L’exposition de l’IMA se propose d’explorer ces relations, depuis l’épisode du vol de la dépouille et des reliques de saint Marc par des marchands vénitiens près d’Alexandrie en 828, jusqu’à la dissolution de la République de Venise (à la fin du XVIIe siècle). La période féconde qui s’étend du XIVe au XVIIe siècle, et qui marque l’apogée de la Sérénissime, est particulièrement mise en valeur, comme il se doit. Ces liens commerciaux fructueux sont illustrés par quelque 200 objets majestueux : des peintures, des verreries, des textiles, des céramiques, des pièces d’orfèvrerie, des reliures…

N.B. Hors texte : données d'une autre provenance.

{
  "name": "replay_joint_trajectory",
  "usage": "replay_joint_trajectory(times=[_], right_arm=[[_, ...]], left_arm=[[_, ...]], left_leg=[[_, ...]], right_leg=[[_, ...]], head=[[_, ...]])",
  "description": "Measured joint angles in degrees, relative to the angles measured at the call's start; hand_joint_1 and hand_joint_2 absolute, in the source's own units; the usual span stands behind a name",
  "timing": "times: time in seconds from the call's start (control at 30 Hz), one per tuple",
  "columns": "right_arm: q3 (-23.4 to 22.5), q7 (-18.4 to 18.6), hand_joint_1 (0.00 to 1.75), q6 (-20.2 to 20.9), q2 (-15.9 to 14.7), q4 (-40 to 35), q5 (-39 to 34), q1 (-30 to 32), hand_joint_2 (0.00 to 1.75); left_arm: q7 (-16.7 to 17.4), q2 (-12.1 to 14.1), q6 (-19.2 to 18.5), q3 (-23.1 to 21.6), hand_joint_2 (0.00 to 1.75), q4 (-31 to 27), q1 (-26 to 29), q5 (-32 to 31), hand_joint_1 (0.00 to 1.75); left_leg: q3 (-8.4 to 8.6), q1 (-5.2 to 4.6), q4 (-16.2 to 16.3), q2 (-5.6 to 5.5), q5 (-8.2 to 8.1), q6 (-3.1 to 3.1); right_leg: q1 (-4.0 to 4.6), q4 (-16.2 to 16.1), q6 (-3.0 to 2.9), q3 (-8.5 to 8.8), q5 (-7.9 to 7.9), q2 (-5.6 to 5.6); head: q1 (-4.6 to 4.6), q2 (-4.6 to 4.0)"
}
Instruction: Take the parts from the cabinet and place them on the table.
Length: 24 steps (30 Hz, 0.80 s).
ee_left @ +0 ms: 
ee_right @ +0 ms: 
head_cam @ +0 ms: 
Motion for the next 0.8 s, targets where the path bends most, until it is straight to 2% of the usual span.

Dès la fin du XIIIe, la «reine de l’Adriatique», comme on l’appelait en raison de l’expansion et de la prospérité de son commerce maritime, subit des influences orientales. Les somptueux palais prolifèrent dans la cité marchande. Ils sont couverts de tapis perses, de brocarts et de luxueuses étoffes, à la manière des fastueux édifices orientaux que les Vénitiens ont découverts (tels les peintres Gentile Bellini et Bartoloméo Bellano qui se rendent à Istanbul à la fin du XVe siècle) et décrits dans des récits animés et hauts en couleurs. Le Proche-Orient et ses civilisations éclairées fascinent Venise.

Influences à double sens.

L’art mamelouk influence les oeuvres vénitiennes dans les domaines du textile et de l’art du métal. L’artisanat du verre se développe à Murano, et s’inspire du savoir-faire islamique ; l’imprimerie connaît ses lettres de noblesse aux XIVe et XVe siècles (des manuscrits arabes sont traduits et imprimés à Venise, comme le « Canon », du philosophe et médecin persan Avicenne, un livre de préceptes médicaux). Quant à la peinture vénitienne, elle exploite des motifs islamiques (voir les nombreuses représentations de Mamelouks et d’Ottomans qui ornent les toiles de la Renaissance, ou bien les oeuvres de Jacopo Bellini, le pionnier de l’orientalisme vénitien, ou encore l’« Adoration des mages » de Giovanni Mansueti au début du XVIe siècle). Les Vénitiens aisés achètent des objets d’Asie Mineure pour décorer leurs palais. En temps de paix, de nombreux cadeaux et trésors orientaux s’amoncellent dans la basilique Saint-Marc. A leur tour, les Ottomans importent l’art de la Sérénissime dans leur pays (l’exposition révèle par exemple des peintures, comme « le Sultan Mehmed II » de Gentile Bellini, en 1480, qui illustrent l’apport de la société vénitienne à la tradition ottomane du portrait). Ces influences ne sont pas à sens unique. Les échanges artistiques se font dans les deux sens, à tel point qu’on a encore aujourd’hui du mal à définir si un objet provient des terres du Levant ou de la cité lacustre. L’exposition est d’un riche intérêt historique et artistique.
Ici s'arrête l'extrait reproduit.